Humdrum lab 7

From CCARH Wiki
Jump to navigation Jump to search

Regular Expressions

Regular expressions are an essential concept when processing text strings, and they are built into many programming languages, such as AWK, PERL, C++, python, and javascript

Basic Regular Expressions

"Basic" regular expressions are the initial implementation syntax of grep, that came with unix in 1973. Here are the "metacharacters" in the basic implementation of regular expressions:

Basic-regular-expressions.png

Dot metacharacter

The dot, or period, character is used to indicate any single character. In the following example, the regular expressin "c.t" will match to any three characters which start with "c", end with "t", and have any single character between these two characters.

Basic-regular-expression-dot.png


Star metacharacter

The star, or asterisk, character is used to indicate the the previous character (or parentheses group) will be matched if it occurs 0 or more times in the search string.

In the following example, the regular expression "c*t" will match to strings that contain zero or more "c" characters followed by the letter "t":

Basic-regular-expression-star.png

Note that "*" must be preceded by a character. If the "*" comes at the start of a line, that is an error because there is nothing to the left of the star for it to operate on.

Carat metacharacter

The carat metacharacter (^) is a line *anchor*. This character indicates that the matched characters (that follow) must occur at the start of the line.

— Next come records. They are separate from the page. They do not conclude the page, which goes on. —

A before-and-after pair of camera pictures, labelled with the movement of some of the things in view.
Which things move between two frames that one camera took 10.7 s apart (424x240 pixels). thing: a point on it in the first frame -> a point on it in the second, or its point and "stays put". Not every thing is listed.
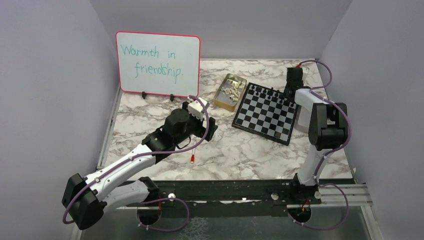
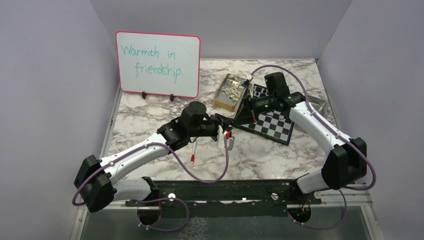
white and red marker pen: (192, 157) stays put
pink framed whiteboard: (159, 63) stays put
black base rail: (232, 199) stays put
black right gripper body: (284, 92) -> (261, 105)
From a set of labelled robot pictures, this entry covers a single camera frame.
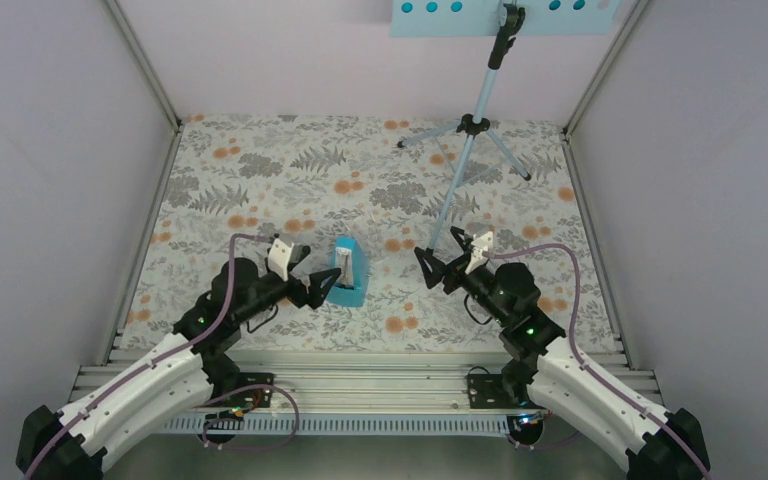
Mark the right aluminium frame post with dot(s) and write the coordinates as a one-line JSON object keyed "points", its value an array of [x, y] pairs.
{"points": [[634, 16]]}

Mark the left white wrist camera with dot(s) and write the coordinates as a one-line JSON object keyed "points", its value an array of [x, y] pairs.
{"points": [[280, 255]]}

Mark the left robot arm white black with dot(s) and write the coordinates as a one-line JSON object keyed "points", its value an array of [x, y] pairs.
{"points": [[188, 368]]}

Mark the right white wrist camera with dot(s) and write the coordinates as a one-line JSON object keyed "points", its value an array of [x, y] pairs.
{"points": [[479, 248]]}

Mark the aluminium mounting rail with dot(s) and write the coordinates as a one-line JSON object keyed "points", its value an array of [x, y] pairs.
{"points": [[355, 388]]}

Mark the light blue music stand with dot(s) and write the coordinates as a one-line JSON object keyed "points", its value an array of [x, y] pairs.
{"points": [[504, 22]]}

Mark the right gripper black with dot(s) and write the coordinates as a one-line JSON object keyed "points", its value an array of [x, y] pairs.
{"points": [[453, 269]]}

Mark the aluminium frame post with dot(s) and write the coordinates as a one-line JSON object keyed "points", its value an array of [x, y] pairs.
{"points": [[143, 62], [634, 16]]}

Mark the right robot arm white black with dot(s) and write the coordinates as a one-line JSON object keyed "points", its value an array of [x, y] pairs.
{"points": [[547, 369]]}

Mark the floral patterned table mat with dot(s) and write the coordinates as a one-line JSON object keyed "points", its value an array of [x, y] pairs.
{"points": [[314, 178]]}

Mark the blue metronome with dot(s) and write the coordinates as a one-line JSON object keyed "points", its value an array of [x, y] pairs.
{"points": [[351, 287]]}

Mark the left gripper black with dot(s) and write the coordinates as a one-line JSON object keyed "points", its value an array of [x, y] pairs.
{"points": [[314, 298]]}

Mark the left aluminium frame post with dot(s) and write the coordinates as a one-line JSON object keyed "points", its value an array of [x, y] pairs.
{"points": [[143, 62]]}

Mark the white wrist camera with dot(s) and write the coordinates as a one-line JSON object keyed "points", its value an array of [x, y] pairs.
{"points": [[280, 255], [479, 248]]}

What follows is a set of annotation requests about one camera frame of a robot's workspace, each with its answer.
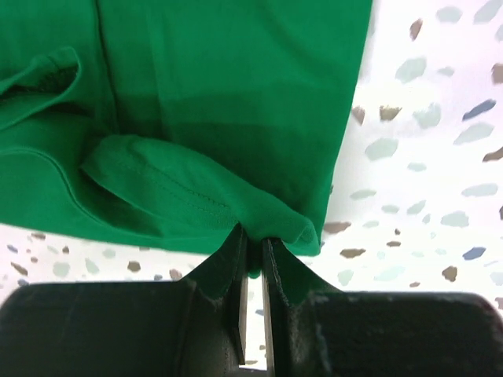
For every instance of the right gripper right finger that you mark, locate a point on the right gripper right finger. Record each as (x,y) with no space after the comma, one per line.
(315,329)

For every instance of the green t-shirt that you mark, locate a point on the green t-shirt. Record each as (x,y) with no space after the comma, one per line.
(167,123)

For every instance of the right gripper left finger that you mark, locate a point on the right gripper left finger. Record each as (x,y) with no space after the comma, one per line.
(194,326)

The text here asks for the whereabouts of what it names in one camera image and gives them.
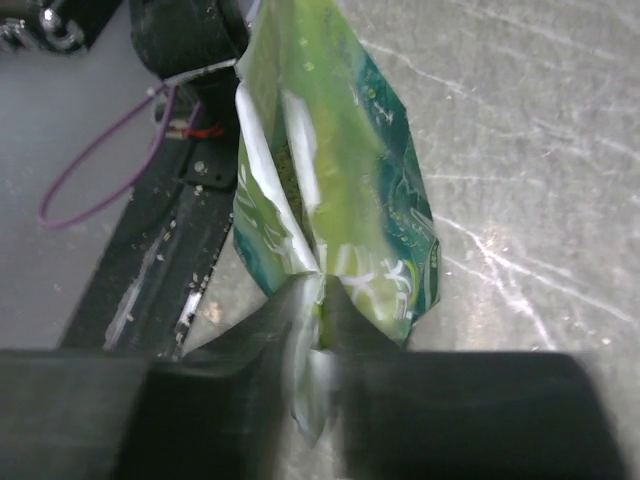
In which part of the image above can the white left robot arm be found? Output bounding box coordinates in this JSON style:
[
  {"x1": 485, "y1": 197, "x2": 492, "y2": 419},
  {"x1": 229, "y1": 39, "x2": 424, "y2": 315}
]
[{"x1": 129, "y1": 0, "x2": 260, "y2": 80}]

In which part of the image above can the green litter bag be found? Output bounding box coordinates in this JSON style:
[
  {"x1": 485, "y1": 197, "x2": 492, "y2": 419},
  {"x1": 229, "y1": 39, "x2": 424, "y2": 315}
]
[{"x1": 234, "y1": 1, "x2": 441, "y2": 441}]

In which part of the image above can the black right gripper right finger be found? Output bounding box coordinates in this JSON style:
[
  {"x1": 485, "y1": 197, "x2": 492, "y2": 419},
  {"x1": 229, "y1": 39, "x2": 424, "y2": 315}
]
[{"x1": 323, "y1": 276, "x2": 630, "y2": 479}]

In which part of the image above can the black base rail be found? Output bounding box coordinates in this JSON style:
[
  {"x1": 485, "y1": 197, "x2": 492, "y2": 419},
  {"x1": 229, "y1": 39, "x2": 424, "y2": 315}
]
[{"x1": 60, "y1": 80, "x2": 239, "y2": 358}]

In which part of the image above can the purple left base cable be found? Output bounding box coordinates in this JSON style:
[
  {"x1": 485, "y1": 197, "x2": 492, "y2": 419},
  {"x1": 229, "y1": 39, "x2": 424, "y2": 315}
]
[{"x1": 38, "y1": 83, "x2": 204, "y2": 230}]

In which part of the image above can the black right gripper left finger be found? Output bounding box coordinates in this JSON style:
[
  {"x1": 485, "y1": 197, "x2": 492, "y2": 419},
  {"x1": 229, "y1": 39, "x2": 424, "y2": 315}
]
[{"x1": 1, "y1": 279, "x2": 320, "y2": 479}]

Notice that this character does double duty, as it is also the negation metacharacter when at the start of a list in square brackets!

In the following example "^cat" matches to the first occurrence of "cat" on the line:

Basic-regular-expression-square-brackets-carat.png


Dollar metacharacter

The dollar metacharacter ($) is another line *anchor*. This character indicates that the matched characters (that precede) must occur at the end of the line.

In the following example "cat$" matches to the second occurrence of "cat" on the line:

Basic-regular-expression-square-brackets-dollar.png


Backslash metacharacter

The backslash metacharacter is used to un-metafy a metacharacter, turning it into a normal character. For example "c*" means zero or more letters c's, while "c\*" means the letter a followed by an asterisk in a matched string:


Basic-regular-expression-backslash.png



Square-bracket metacharacters

Square brackets enclose a list of allowed characters in a matched string. Only one of the characters will be matched in a search string.

Basic-regular-expression-square-brackets.png


There is more syntax related to square brackets. You can negate the list by adding "^" as the first charcter, such as match to all characters that are not vowels: "[^aeiou]".

Basic-regular-expression-square-brackets-negate.png


Another syntax is a character range, such as "[0-9]" which is equivalent to "[0123456789]", or "[A-Ga-g]" which is equivalent to "[ABCDEFGabcdefg]".

Basic-regular-expression-square-brackets-range.png

Metacharacters in square brackets

There are several special cases for dealing with metacharacters in square brackets. Charcters such as "*" and "." have no special meaning inside of square brackets, so you can consider them regular characters.

Putting a square bracket inside of the list is tricky, since the characters themselves have a special meaning. A simple method would be to add a backslash character before the bracket in the list. Another method is to place the bracket character at the beginning or ending of the list:

Basic-regular-expression-square-brackets-bracket.png

This is similar for the dash. When between two characters in a list, it is a range metacharacter. Place it at the start or end of the list to make it a regular character (or put a backslash in front of it to force it to be a regular character):


Basic-regular-expression-square-brackets-dash.png


Dot-star metacharacter combination

A dot followed by a star means ``anything``. The dot means any one character, and the start after it means "one or more" of any one character. So ".*" will match to absolutely anything, including an empty line.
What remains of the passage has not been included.